▶ _Directions_
Once the line holding "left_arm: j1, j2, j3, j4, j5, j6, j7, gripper" is found in the listing below, write it out and each later line exactly, up to and including the one holding "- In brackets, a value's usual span".

..........

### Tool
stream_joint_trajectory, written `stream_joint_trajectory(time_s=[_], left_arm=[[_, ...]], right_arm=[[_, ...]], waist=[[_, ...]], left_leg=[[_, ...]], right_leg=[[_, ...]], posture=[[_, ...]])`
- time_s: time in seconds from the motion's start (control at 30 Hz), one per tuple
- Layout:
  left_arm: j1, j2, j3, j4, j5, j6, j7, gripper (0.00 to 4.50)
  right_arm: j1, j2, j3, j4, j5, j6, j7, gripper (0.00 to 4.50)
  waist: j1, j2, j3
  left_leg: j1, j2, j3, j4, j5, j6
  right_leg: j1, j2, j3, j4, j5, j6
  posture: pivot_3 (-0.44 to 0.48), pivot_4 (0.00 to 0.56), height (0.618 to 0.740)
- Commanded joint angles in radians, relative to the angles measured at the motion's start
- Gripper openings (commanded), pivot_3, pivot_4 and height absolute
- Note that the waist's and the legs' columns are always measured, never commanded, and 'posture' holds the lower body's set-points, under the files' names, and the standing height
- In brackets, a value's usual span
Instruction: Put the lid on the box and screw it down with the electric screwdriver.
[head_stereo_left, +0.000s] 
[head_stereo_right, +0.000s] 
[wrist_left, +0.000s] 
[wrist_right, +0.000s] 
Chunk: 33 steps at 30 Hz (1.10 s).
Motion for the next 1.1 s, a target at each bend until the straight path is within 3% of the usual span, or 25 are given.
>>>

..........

▶ _Expected output_
  left_arm: j1, j2, j3, j4, j5, j6, j7, gripper (0.00 to 4.50)
  right_arm: j1, j2, j3, j4, j5, j6, j7, gripper (0.00 to 4.50)
  waist: j1, j2, j3
  left_leg: j1, j2, j3, j4, j5, j6
  right_leg: j1, j2, j3, j4, j5, j6
  posture: pivot_3 (-0.44 to 0.48), pivot_4 (0.00 to 0.56), height (0.618 to 0.740)
- Commanded joint angles in radians, relative to the angles measured at the motion's start
- Gripper openings (commanded), pivot_3, pivot_4 and height absolute
- Note that the waist's and the legs' columns are always measured, never commanded, and 'posture' holds the lower body's set-points, under the files' names, and the standing height
- In brackets, a value's usual span

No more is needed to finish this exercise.